Return only the number of lines in the records below where the string "shirt" shows up.

- - -

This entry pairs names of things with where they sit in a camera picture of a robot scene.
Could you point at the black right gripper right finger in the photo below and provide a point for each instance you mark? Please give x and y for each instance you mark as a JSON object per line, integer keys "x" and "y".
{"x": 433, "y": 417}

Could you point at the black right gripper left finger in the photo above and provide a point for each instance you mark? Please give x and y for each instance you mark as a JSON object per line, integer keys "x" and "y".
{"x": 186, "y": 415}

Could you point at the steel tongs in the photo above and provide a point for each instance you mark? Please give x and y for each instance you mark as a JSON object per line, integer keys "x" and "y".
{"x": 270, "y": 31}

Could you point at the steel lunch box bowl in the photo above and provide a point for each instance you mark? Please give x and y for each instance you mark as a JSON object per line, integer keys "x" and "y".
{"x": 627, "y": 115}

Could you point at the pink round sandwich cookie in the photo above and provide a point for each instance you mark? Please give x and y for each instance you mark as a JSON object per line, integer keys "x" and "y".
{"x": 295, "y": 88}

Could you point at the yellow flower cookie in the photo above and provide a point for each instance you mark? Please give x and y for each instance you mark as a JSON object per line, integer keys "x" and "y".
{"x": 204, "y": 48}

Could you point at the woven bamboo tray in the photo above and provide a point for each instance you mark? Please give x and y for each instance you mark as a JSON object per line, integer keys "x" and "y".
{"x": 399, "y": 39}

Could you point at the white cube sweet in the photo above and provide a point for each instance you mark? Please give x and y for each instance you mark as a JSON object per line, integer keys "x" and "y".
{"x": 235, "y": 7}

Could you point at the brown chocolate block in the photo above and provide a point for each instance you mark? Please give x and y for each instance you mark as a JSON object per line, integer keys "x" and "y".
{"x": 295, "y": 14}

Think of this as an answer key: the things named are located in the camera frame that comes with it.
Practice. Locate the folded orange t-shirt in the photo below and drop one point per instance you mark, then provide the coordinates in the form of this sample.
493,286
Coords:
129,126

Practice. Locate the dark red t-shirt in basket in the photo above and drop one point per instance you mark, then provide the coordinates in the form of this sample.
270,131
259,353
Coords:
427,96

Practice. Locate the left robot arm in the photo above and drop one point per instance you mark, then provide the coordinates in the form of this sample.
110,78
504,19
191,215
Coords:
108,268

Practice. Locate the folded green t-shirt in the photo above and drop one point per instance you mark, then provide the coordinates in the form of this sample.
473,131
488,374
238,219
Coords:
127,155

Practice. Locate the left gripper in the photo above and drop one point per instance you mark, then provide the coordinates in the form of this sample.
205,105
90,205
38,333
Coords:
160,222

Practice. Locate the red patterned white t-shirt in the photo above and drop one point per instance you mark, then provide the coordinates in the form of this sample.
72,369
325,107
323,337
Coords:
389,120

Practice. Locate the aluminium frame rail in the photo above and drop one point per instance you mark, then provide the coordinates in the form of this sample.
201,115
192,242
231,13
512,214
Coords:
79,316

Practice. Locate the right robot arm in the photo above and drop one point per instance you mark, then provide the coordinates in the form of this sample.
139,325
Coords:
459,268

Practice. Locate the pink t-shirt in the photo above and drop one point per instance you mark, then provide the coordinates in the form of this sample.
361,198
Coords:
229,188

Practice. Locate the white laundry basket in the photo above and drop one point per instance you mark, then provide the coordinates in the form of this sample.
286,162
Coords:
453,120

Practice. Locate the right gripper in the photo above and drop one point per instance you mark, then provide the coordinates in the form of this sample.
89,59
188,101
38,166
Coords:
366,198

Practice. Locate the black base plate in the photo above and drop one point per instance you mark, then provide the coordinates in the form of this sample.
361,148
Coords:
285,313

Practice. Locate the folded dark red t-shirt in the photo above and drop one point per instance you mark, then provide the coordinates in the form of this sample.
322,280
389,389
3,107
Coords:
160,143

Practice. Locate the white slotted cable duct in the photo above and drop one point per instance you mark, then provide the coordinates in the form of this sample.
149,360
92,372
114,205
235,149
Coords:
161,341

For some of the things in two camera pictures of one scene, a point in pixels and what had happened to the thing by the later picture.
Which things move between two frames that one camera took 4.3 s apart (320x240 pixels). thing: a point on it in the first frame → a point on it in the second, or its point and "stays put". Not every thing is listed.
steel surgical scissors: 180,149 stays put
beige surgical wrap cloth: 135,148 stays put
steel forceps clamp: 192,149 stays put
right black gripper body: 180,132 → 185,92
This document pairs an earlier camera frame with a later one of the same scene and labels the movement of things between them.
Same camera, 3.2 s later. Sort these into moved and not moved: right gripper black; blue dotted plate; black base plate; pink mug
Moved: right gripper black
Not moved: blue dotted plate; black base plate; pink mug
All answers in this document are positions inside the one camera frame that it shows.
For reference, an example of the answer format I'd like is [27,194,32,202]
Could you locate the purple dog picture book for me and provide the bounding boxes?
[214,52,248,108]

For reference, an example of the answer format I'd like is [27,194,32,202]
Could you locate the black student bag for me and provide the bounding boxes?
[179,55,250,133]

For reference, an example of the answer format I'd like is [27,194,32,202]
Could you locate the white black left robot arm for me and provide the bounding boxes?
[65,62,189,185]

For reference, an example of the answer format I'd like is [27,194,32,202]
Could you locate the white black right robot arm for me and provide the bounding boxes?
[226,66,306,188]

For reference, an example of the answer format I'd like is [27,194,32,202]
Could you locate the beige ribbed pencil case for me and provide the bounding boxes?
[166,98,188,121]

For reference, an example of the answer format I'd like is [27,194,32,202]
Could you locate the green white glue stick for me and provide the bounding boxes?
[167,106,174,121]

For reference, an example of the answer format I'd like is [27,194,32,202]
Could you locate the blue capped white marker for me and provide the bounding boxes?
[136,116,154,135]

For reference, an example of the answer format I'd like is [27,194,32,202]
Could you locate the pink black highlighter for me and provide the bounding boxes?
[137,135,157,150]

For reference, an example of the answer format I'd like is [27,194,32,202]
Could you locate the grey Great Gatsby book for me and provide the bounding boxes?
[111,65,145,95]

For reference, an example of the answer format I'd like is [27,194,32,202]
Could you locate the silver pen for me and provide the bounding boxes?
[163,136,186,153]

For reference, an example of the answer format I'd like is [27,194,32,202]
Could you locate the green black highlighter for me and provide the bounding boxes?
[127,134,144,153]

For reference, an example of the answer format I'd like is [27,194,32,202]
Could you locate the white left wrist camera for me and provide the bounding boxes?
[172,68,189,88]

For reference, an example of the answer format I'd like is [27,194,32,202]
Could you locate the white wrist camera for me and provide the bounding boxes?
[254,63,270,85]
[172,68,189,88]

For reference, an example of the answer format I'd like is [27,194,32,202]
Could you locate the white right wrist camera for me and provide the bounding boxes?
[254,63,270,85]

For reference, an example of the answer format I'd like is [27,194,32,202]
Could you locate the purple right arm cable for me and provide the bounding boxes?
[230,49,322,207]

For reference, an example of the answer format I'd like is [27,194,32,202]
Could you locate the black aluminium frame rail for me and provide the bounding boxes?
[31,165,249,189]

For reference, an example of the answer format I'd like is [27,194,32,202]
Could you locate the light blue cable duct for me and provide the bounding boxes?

- - -

(Response for this exercise) 6